Problem: Among the entries below, copy only the span from the line containing "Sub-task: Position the" through the line containing "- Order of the". Do so exactly, and skip the pictures.

*** Begin section ***

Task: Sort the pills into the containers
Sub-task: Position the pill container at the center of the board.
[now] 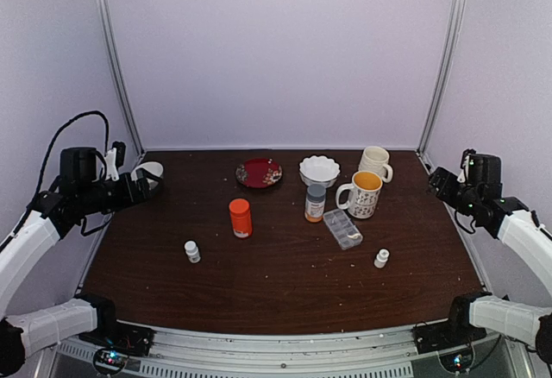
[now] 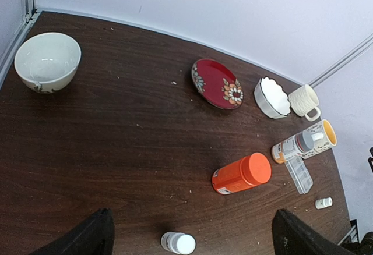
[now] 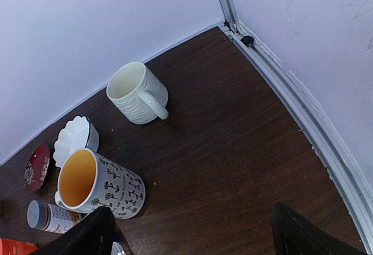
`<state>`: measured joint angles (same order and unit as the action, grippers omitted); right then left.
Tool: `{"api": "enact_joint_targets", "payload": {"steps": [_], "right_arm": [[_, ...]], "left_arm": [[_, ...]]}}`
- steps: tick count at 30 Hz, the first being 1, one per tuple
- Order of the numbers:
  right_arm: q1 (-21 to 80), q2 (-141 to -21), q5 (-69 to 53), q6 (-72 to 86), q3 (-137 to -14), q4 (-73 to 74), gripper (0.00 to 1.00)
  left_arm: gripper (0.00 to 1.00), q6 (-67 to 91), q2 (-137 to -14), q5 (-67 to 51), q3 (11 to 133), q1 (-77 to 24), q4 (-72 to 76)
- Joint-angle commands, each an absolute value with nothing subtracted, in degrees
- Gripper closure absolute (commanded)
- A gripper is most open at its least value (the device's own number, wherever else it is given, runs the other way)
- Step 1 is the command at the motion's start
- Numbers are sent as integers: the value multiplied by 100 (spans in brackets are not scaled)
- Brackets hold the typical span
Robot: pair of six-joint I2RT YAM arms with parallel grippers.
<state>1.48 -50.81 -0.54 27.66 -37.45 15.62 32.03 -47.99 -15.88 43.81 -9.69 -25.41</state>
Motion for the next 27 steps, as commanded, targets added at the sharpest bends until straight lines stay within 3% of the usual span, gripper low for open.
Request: {"api": "enact_joint_targets", "payload": {"steps": [1, 8, 13, 17, 27], "right_arm": [[125, -5141, -494, 2871, -3845, 1839, 4], [277, -4816, -1262, 2648, -3728, 1663, 6], [1310, -4617, -1007, 2026, -3966, 1981, 0], [1935, -5113, -1152, 1939, -4355, 2374, 0], [3552, -7025, -106, 1828, -5155, 2617, 0]], "left_arm": [[2, 3155, -4649, -1803, 4368, -959, -2347], [2, 3035, -4433, -2387, 4012, -958, -2109], [2, 3090, -4532, -2511, 3972, -958, -2055], [2, 3312, -4579, -2179, 3950, -964, -2022], [2, 2994, -4565, -2882, 3893, -960, -1820]]}}
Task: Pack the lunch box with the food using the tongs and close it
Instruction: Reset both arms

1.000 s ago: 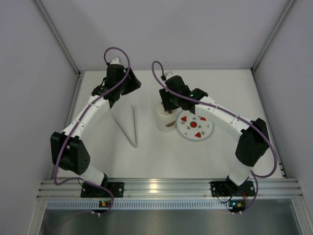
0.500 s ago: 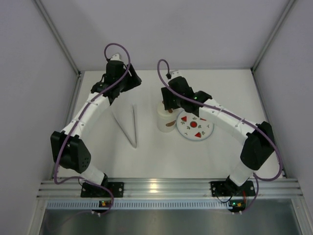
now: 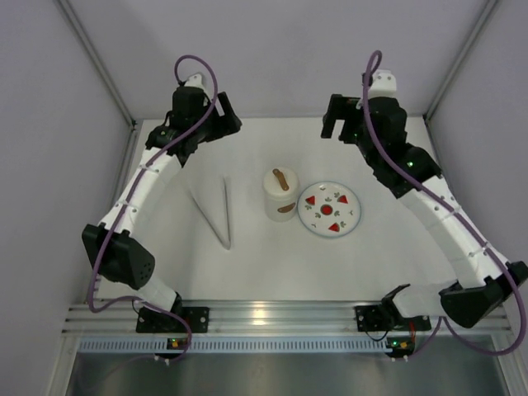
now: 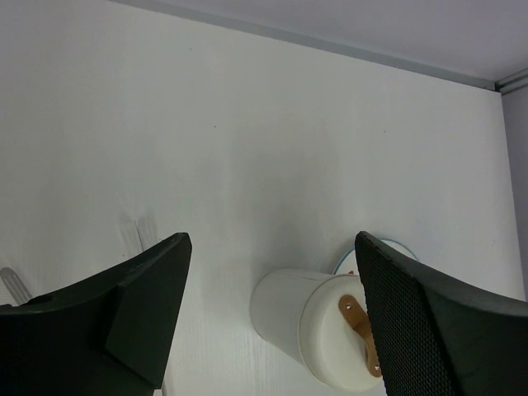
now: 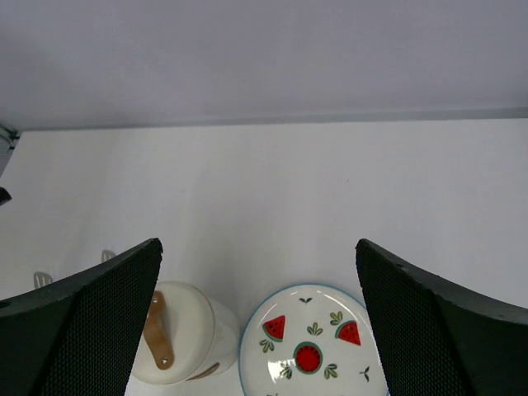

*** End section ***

Exercise output:
Sub-task: Position the pill container at the center of the board.
[now] 
[now] 
[now] 
`<state>`: measured joint angles (same order and unit as the action, grippers omitted); right then left.
Tool: `{"api": "enact_joint_targets", "payload": {"steps": [_], "right_arm": [[_, ...]], "left_arm": [[_, ...]]}}`
- steps: tick count at 30 Hz, the first being 1, one per tuple
- Order of the numbers:

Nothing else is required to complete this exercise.